**What you are asked to do**
Pull out every line below that holds the word "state".

**Provided material**
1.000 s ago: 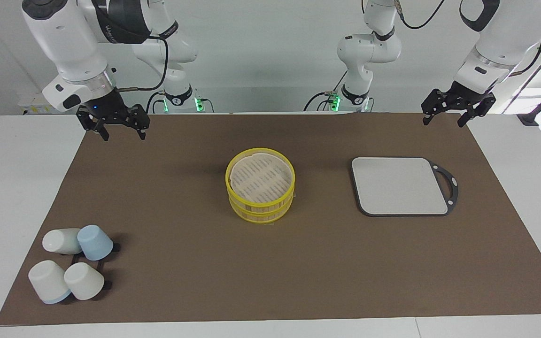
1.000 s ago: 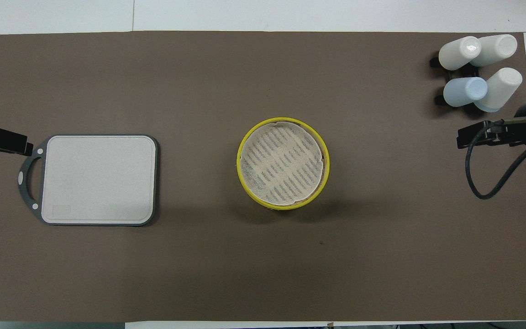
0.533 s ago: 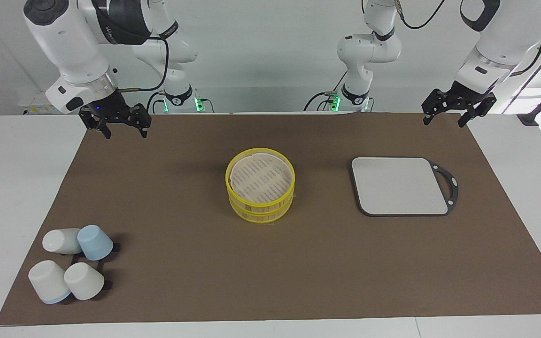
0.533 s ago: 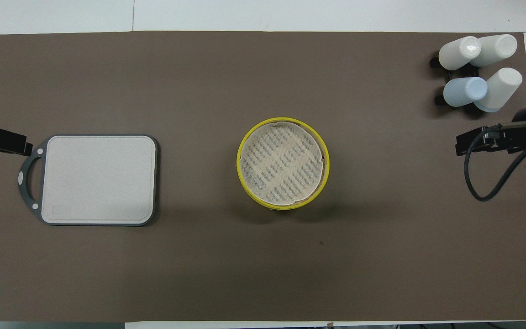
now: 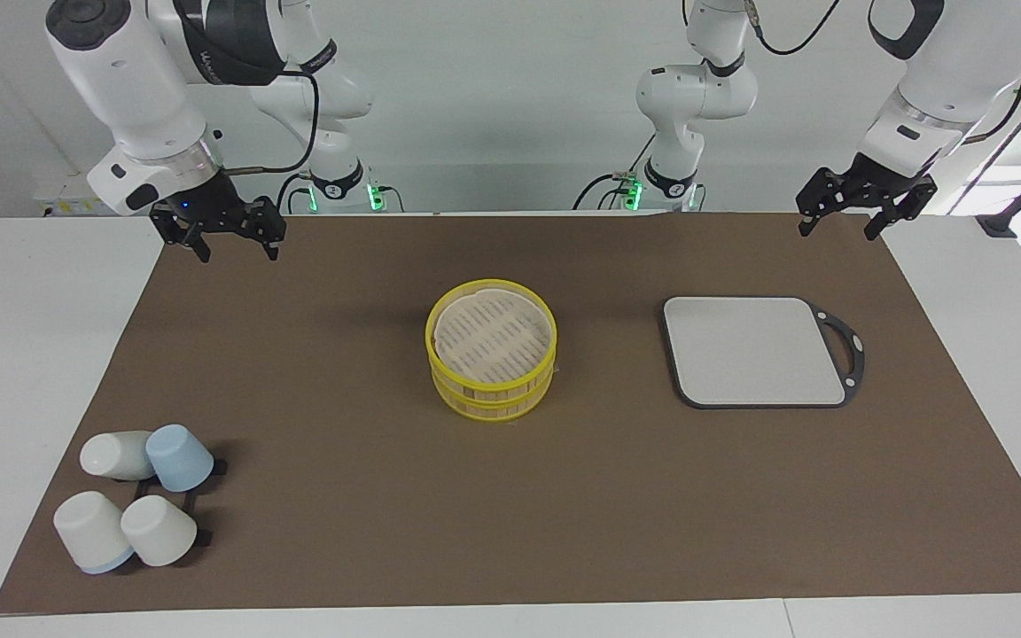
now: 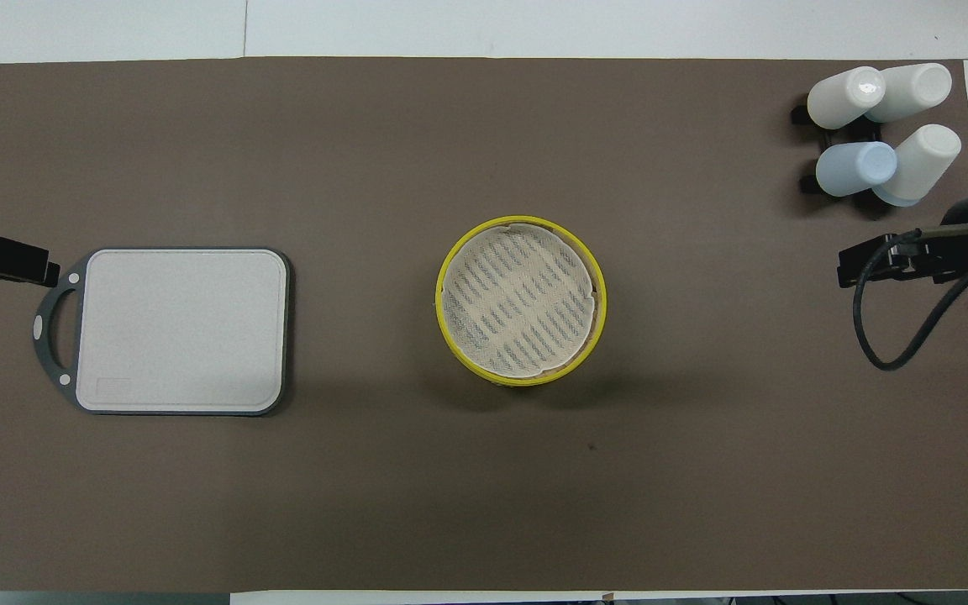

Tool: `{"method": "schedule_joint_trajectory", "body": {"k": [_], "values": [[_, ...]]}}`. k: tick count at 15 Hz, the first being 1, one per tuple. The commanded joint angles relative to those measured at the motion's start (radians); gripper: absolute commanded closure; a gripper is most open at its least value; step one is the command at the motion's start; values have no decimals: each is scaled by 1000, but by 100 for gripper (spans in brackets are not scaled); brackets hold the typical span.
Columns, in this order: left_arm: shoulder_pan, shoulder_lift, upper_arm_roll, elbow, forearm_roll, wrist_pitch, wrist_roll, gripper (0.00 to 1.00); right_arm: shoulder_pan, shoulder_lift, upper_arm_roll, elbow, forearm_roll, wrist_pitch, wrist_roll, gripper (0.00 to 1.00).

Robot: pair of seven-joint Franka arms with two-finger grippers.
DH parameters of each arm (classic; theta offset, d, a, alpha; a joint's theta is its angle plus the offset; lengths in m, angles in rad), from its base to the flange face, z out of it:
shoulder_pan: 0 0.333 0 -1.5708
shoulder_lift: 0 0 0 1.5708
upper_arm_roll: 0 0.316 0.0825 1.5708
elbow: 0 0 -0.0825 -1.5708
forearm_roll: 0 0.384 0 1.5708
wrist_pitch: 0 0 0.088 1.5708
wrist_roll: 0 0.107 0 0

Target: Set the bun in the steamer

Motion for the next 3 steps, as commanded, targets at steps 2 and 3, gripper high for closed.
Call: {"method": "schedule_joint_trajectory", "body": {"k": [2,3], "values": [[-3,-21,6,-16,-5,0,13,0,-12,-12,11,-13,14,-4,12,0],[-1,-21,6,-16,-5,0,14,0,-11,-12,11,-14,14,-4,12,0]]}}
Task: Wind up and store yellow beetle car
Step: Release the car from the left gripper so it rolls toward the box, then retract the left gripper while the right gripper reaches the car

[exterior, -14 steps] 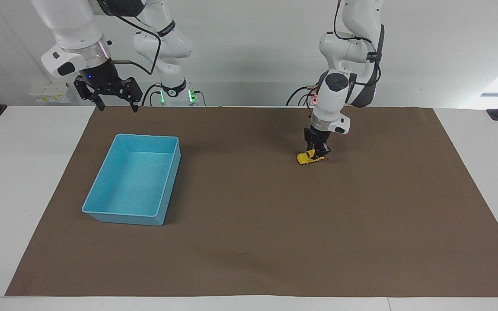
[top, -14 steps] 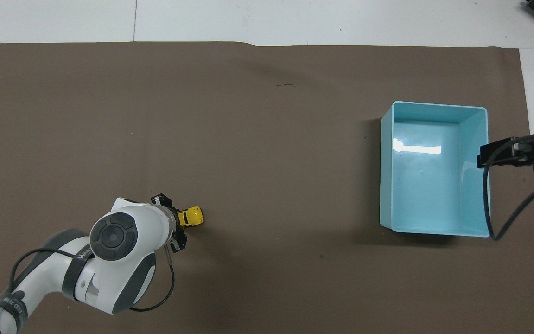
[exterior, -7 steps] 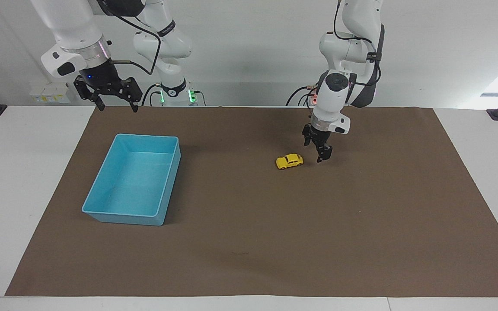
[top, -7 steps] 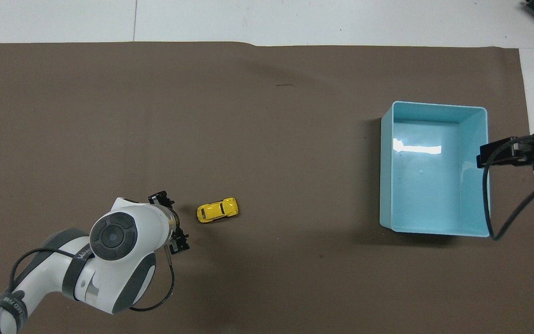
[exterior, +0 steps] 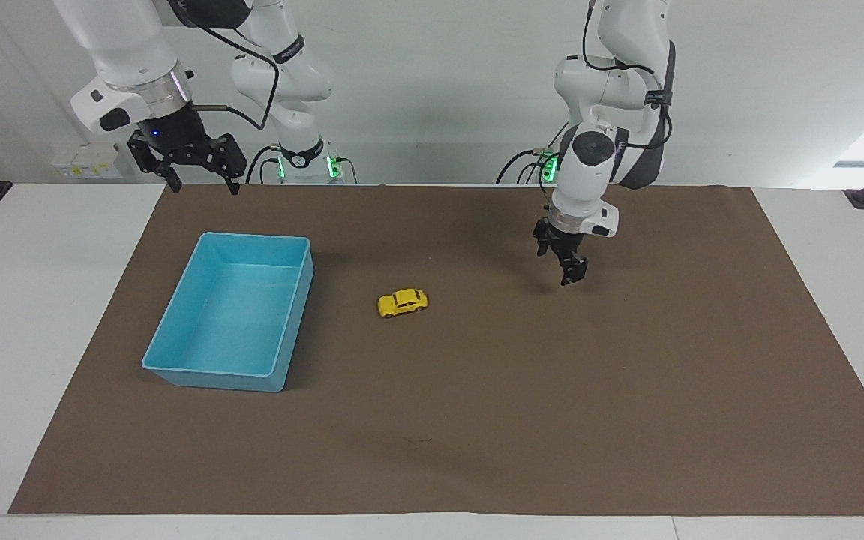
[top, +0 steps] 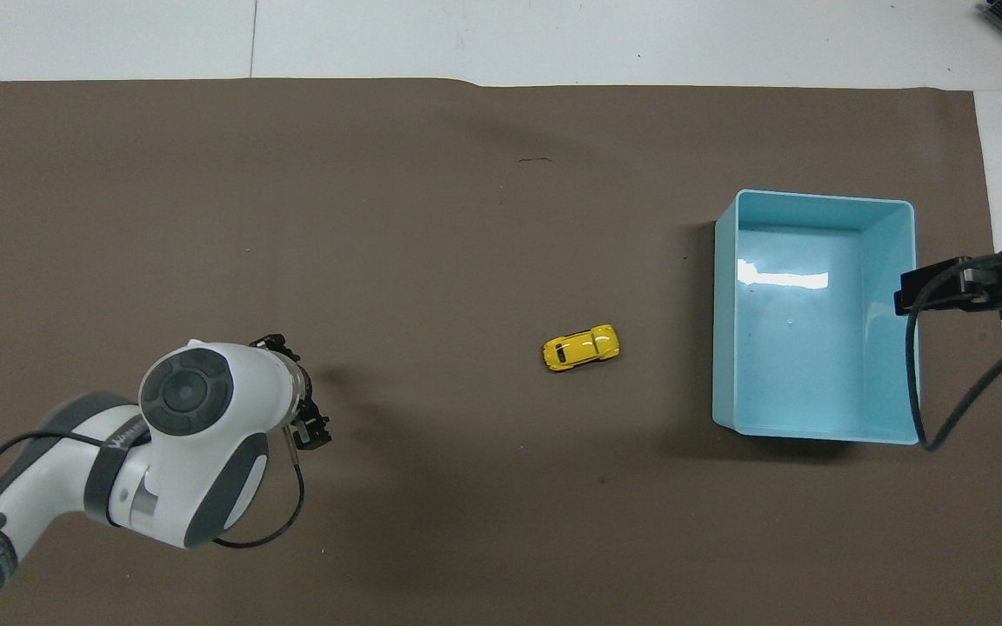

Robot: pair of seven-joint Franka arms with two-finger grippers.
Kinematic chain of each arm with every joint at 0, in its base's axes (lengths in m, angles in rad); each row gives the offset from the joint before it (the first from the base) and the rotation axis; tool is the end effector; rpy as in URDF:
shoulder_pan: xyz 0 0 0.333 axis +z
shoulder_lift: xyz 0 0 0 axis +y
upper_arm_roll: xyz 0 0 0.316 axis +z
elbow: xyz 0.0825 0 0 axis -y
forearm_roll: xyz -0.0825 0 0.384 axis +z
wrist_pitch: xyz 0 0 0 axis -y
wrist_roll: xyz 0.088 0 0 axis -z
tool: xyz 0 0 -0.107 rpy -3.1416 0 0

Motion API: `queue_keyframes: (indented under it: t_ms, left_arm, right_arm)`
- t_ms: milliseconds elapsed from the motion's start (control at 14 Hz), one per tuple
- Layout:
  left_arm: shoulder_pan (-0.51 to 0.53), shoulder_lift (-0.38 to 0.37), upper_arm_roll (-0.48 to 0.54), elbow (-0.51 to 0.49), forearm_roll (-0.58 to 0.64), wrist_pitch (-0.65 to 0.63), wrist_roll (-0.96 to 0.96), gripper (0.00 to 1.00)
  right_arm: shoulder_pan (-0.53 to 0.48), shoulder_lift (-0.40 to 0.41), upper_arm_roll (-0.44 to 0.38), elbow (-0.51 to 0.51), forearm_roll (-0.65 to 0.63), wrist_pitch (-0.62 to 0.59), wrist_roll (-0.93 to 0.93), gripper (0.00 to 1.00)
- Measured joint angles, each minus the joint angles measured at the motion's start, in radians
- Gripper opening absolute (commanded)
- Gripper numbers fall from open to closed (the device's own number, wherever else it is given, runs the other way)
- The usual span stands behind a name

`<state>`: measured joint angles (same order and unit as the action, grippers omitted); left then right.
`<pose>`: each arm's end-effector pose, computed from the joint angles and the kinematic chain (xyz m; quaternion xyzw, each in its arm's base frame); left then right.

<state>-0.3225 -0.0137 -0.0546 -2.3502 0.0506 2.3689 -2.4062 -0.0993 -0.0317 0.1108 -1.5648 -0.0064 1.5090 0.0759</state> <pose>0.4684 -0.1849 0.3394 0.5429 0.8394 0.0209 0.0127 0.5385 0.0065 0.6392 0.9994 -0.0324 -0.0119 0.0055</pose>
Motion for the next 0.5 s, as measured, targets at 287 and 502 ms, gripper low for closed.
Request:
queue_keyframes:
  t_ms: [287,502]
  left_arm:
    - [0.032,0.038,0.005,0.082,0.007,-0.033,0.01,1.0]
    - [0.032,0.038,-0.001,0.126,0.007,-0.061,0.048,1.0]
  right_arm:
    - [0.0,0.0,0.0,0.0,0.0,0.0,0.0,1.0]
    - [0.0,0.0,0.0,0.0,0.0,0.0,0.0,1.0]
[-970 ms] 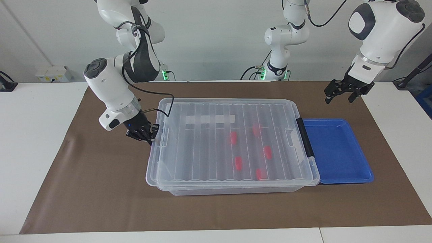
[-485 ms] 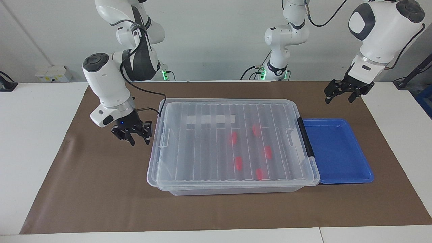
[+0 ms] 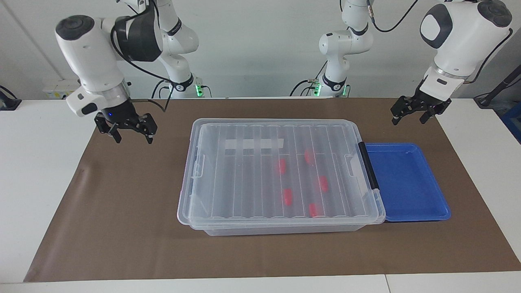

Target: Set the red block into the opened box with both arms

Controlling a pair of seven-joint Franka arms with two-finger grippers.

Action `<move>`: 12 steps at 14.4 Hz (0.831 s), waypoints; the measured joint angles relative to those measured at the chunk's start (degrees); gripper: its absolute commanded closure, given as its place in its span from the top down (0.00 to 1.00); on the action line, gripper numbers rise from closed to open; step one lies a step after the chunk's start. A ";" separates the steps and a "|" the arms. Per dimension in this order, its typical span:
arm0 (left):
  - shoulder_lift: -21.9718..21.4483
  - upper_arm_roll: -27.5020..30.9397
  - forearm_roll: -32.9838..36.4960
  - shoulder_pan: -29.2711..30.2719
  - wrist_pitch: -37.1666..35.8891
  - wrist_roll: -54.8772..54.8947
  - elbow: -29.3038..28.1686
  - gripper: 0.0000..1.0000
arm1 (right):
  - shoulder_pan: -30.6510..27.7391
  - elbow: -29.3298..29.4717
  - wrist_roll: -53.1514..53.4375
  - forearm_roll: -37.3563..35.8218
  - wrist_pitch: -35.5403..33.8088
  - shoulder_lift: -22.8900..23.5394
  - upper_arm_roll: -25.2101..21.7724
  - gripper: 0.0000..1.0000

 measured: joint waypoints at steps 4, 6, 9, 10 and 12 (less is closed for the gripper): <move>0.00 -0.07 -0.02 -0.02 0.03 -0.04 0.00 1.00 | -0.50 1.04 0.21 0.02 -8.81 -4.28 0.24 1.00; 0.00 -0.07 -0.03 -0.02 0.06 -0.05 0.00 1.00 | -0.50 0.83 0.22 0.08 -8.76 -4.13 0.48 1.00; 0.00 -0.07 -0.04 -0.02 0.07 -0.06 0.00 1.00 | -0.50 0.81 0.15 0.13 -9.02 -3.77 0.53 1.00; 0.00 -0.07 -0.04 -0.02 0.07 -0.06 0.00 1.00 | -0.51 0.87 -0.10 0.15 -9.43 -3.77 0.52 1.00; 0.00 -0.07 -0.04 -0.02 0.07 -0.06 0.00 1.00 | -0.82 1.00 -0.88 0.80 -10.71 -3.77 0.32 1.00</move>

**Answer to this task**
`<state>`: measured joint angles (same order and unit as the action, grippers omitted); left then right.
<state>-0.3225 -0.0137 -0.0546 -2.3502 0.0506 2.3689 -2.4062 -0.0993 -0.0317 0.1108 -1.5648 -0.0064 1.5090 0.0759</state> <pose>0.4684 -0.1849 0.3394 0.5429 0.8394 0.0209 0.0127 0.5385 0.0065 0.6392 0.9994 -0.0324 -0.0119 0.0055</pose>

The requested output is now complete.